For large-scale evaluations, split work into multiple batches under the 100K request limit and process them concurrently for maximum throughput.
Level Up Your Claude Code Workflow
The developers who get the most out of Claude Code aren’t just fixing errors — they’re running multi-agent pipelines, using battle-tested CLAUDE.md templates, and shipping with production-grade operating principles.
Which model? → Take the 5-question quiz in our Model Selector.
Related Guides
Try it: Estimate your monthly spend with our Cost Calculator.
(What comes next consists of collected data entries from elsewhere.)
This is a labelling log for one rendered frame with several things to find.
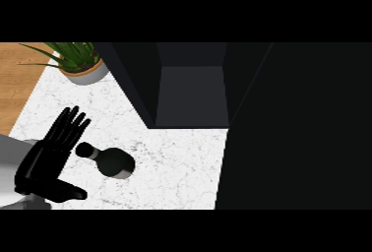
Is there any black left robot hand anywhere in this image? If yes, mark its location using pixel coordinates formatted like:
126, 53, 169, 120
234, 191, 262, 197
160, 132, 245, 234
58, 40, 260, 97
14, 105, 93, 204

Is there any dark wine bottle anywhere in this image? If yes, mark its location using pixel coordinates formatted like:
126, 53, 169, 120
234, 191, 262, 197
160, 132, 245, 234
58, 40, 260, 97
74, 141, 138, 180

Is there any dark grey open cabinet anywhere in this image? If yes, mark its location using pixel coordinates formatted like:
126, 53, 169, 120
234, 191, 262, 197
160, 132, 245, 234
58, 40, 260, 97
92, 41, 275, 130

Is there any green potted plant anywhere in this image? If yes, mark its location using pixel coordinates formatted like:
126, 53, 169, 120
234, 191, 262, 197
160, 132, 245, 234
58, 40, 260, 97
18, 41, 111, 87
- Claude API Batch Processing Large Datasets Guide
- Claude API Cost Optimization Strategies
- Claude API Rate Limit Fix
- Claude temperature settings guide — How to configure temperature and sampling parameters in Claude
Related Articles
- Message Batches API Tutorial with Cost Examples
- Claude Code for Claude Batch API: Anthropic Workflow Guide
- Message Batches API Tutorial with Cost Examples
Common Questions
How do I get started with anthropic message batches api?
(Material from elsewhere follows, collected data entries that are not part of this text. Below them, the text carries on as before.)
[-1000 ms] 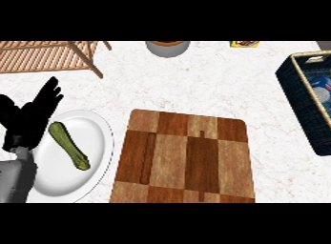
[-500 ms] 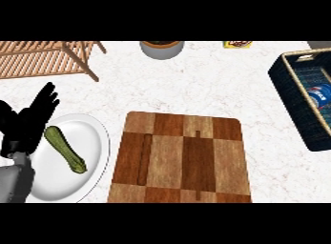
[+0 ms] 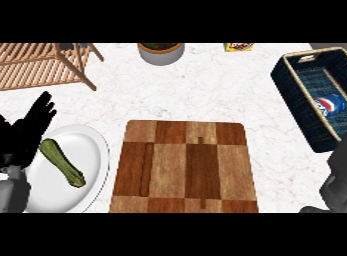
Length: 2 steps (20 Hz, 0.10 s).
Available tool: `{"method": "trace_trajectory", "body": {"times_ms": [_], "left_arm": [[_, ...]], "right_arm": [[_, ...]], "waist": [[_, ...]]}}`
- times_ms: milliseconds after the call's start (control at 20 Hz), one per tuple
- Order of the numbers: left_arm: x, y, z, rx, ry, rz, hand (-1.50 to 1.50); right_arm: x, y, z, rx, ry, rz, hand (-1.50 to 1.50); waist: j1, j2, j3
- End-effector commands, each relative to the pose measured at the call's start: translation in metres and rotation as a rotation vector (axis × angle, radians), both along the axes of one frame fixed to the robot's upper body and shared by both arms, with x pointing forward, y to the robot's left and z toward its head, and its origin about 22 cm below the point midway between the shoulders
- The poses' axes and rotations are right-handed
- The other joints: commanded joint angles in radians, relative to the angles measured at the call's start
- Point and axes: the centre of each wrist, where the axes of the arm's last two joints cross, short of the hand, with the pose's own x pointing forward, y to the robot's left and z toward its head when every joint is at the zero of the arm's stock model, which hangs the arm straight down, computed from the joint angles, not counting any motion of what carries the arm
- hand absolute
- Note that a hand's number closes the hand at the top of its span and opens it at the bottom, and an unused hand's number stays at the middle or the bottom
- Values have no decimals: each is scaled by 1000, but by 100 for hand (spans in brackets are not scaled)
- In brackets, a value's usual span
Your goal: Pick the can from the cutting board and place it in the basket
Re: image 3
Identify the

Begin with the setup instructions in this guide. Install the required dependencies, configure your environment, and test with a small project before scaling to your full codebase.
What are the prerequisites?
You need a working development environment with Node.js or Python installed. Familiarity with the command line and basic Git operations is helpful. No advanced AI knowledge is required.
Can I use this with my existing development workflow?
Yes. These techniques integrate with standard development tools and CI/CD pipelines. Start by adding them to a single project and expand once you have verified the benefits.
Where can I find more advanced techniques?
Explore the related resources below for deeper coverage. The Claude Code documentation and community forums also provide advanced patterns and real-world case studies.